The manifest file should be a list of JSONs containing each table's csv file locations. Each item should contain the fields:

  • "table_name": The name of the table, identical to the corresponding table name in your Spanner schema.
  • "file_patterns": A list of the CSV file paths (local and GCS) that contain data for that table. Note that it is a list, so multiple CSV files are accepted per table.

Sample manifest:

[
    {
      "table_name": "Albums",
      "file_patterns": [
        "/Users/username/Desktop/Albums.csv"
      ]
    },
    {
      "table_name": "Singers",
      "file_patterns": [
        "/Users/username/Desktop/tmp/Singers_1.csv",
        "gs://bucket-name/Singers_2.csv",
        "/Users/username/Downloads/other/Singers_3.csv"
      ]
    }
]

CAVEATS:

  • File patterns do not accept regular expressions. Provide the path inside double quotes.

CSV File Format

  • Harbourbridge checks the first row and matches it with the spanner columns to check if the first row is a permutation of the Spanner table's column names. If a match is not found, then Harbourbridge assumes the order of data in csv is same as the corresponding Spanner table's column.
  • You can optionally provide a custom ordering by providing the column names in the first row.
  • Remove trailing spaces, tabs between delimiters and data.
  • Array data has to be enclosed within [] or {}.
  • Default delimiter is , but can be specified via the delimiter flag in source profile.
  • Null values are represented by '' by default. This can be specified via the nullStr flag in source profile.

For example, if you want to use | as the delimiter and NULL as the null value, you can use

harbourbridge data -source=csv -source-profile="delimiter=|,nullStr=NULL" -target-profile="instance=my-instance,dbName=my-db" 

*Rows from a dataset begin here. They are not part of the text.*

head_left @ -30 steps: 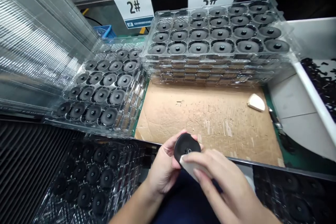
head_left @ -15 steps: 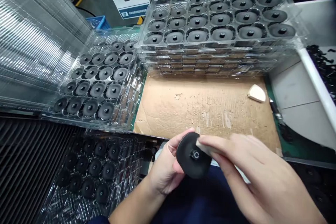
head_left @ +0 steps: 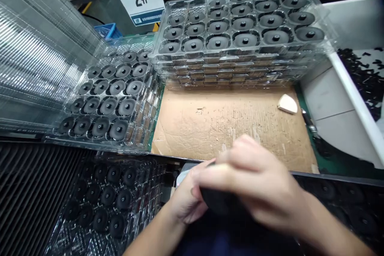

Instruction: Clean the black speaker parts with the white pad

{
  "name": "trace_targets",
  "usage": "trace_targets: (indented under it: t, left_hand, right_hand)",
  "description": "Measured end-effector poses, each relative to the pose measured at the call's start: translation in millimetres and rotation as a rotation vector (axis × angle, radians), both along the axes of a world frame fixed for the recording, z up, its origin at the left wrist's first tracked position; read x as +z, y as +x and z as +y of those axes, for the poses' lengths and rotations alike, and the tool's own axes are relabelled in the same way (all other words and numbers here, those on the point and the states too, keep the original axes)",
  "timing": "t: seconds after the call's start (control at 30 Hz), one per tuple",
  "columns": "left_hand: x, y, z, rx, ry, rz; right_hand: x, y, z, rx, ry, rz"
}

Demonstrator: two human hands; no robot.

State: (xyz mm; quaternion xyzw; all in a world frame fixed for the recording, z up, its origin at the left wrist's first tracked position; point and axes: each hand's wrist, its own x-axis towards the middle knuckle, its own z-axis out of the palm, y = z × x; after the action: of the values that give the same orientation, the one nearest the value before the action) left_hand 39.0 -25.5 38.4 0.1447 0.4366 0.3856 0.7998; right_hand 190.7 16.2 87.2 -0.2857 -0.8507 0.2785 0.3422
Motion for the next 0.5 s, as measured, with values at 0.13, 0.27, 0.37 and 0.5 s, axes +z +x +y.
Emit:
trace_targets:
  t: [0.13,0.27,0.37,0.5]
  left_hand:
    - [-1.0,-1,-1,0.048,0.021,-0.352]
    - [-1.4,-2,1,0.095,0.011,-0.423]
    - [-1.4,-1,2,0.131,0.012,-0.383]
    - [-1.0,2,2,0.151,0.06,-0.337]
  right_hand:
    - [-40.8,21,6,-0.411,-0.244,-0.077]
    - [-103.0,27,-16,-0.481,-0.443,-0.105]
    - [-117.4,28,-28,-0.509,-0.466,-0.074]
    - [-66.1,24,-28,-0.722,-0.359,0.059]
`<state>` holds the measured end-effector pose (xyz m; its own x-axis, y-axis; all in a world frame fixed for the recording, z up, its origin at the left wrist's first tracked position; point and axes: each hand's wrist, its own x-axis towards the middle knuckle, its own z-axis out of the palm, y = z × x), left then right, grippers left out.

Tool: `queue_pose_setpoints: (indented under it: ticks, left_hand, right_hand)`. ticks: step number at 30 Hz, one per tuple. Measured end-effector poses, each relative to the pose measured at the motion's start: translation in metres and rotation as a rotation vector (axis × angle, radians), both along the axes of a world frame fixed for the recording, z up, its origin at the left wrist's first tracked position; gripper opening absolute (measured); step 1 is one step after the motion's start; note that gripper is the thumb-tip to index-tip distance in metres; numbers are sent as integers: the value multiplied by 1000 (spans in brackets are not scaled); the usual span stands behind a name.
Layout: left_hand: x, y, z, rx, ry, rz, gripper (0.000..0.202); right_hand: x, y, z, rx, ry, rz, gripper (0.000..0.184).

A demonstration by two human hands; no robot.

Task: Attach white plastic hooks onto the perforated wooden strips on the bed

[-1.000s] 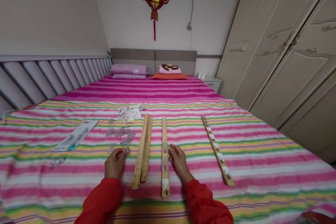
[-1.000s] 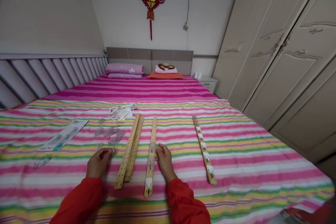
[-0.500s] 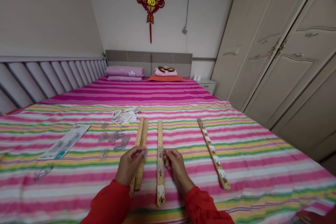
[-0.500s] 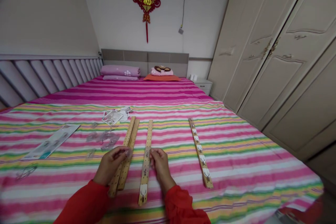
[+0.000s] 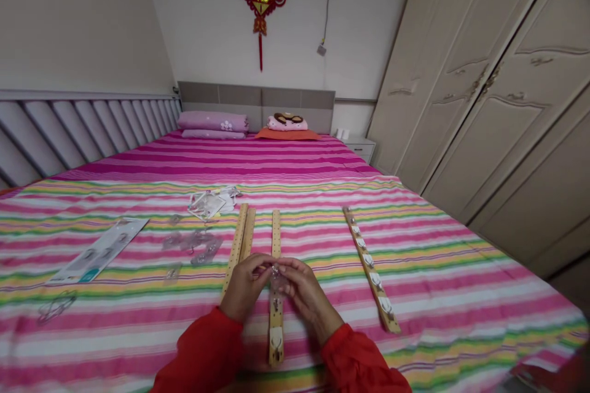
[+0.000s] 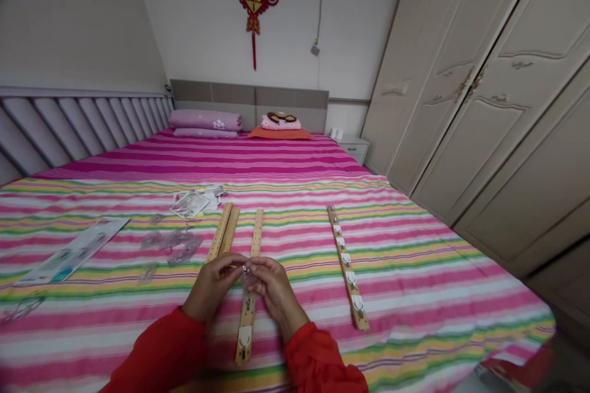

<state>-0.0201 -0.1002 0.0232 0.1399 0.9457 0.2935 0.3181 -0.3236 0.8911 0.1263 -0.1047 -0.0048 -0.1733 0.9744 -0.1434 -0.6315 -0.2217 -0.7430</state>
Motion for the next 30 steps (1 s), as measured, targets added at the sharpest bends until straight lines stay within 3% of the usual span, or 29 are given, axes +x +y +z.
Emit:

Sample CSV: You can just provide the data in the file

true,helloworld,10

or provide col names in a custom order

int_col,bool_col,string_col
10,true,helloworld

Example data types:

bool_col,byte_col,date_col,float_col,int_col,numeric_col,string_col,timestamp_col,json_col
true,bytevalue,2020-12-09,15.13,100,39.94,Helloworld,2019-10-29 05:30:00,"{""key1"": ""value1"", ""key2"": ""value2""}"

Example array data:

string_col,int_col,array_col
abc,10,"[1,2,3]"
xyz,11,"{1,2,3}"

Since the delimiter is also ,, the array has to be enclosed within "" to make it unambiguous. You can choose a different delimiter for the columns to avoid this (like |). The array data however should only be separated by ,. An alternate approach would be using it like abc|10|[1,2,3]. As for enclosing the array data with [] or {}, you can use either.

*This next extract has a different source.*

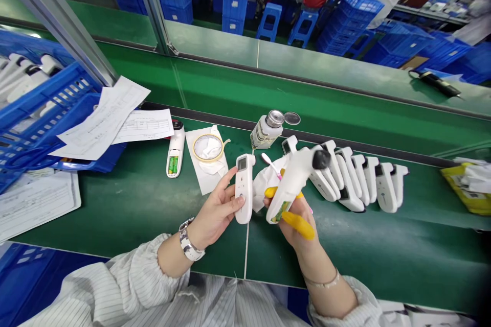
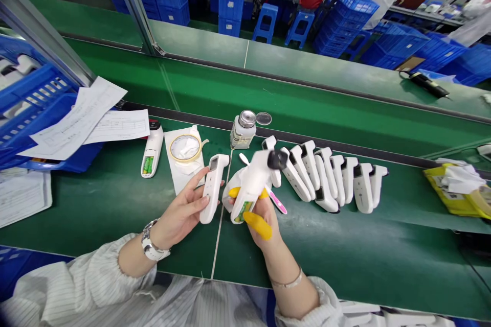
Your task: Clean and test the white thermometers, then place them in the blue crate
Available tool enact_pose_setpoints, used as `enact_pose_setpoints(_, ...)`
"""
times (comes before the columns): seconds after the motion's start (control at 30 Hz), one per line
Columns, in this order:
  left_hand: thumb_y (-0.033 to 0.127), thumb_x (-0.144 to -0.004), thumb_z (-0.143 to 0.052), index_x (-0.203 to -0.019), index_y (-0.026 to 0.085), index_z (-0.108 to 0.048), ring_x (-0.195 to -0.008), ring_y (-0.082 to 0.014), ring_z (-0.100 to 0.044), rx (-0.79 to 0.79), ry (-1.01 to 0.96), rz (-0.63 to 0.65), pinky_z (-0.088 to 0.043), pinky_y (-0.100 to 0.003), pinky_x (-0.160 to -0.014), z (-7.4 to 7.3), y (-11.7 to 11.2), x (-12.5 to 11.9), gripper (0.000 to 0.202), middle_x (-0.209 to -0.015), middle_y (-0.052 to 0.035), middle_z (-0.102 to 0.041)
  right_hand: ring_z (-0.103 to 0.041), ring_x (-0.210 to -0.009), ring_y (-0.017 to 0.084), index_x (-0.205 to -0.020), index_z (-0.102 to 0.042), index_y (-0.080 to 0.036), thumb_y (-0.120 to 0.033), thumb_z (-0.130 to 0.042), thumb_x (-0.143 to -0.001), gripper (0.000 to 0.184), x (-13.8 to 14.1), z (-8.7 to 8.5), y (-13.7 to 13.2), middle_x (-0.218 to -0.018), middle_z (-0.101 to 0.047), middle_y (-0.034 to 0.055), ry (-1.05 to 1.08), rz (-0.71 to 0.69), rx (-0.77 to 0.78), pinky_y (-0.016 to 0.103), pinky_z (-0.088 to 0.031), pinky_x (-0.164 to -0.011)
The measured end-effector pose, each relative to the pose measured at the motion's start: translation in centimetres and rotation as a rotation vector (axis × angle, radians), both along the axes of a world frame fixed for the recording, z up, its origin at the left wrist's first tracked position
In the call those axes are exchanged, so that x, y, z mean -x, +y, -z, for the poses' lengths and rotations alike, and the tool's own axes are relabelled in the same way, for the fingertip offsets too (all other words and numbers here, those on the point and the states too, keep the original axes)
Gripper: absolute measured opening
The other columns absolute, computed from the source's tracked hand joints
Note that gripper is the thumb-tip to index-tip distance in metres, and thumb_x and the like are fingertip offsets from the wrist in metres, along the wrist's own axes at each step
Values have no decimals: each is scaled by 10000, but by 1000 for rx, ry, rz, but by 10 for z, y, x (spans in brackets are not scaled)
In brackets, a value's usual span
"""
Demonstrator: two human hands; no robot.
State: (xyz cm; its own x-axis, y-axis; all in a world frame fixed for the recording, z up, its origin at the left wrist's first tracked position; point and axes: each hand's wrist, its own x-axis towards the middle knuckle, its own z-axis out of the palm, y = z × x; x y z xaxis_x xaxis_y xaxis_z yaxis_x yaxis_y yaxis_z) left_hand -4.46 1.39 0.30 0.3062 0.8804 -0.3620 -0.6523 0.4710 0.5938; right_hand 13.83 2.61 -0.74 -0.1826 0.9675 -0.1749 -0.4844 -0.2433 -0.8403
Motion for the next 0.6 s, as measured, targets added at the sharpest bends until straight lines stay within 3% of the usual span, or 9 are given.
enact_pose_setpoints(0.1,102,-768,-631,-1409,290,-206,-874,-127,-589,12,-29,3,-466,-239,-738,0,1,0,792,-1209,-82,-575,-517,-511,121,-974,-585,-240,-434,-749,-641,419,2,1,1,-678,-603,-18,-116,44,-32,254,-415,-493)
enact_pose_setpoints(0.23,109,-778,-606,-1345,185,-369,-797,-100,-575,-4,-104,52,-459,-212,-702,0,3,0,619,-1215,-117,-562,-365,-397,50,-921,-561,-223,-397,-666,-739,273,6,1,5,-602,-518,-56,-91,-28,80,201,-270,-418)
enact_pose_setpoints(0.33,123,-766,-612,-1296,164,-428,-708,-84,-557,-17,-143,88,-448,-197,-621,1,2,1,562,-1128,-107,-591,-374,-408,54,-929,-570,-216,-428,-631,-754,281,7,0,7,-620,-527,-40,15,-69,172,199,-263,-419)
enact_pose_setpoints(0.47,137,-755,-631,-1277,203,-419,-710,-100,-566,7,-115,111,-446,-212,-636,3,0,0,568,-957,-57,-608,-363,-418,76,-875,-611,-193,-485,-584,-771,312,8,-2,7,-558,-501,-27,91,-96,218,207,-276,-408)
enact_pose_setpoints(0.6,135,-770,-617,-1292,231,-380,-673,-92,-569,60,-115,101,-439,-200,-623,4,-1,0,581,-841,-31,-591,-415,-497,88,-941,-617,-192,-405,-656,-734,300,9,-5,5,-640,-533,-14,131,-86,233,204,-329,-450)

CSV Data Type Considerations:

  • The only supported date format right now is RFC3339 full-date format.
  • The only supported timestamp format right now is ISO 8601.
  • The format to escape the quotes in json is adding an additional " in front of the double quote. \ does not work. Also enclose the whole data inside "". Some modification might be required since most databases do not export CSVs with escaping quotes like mentioned.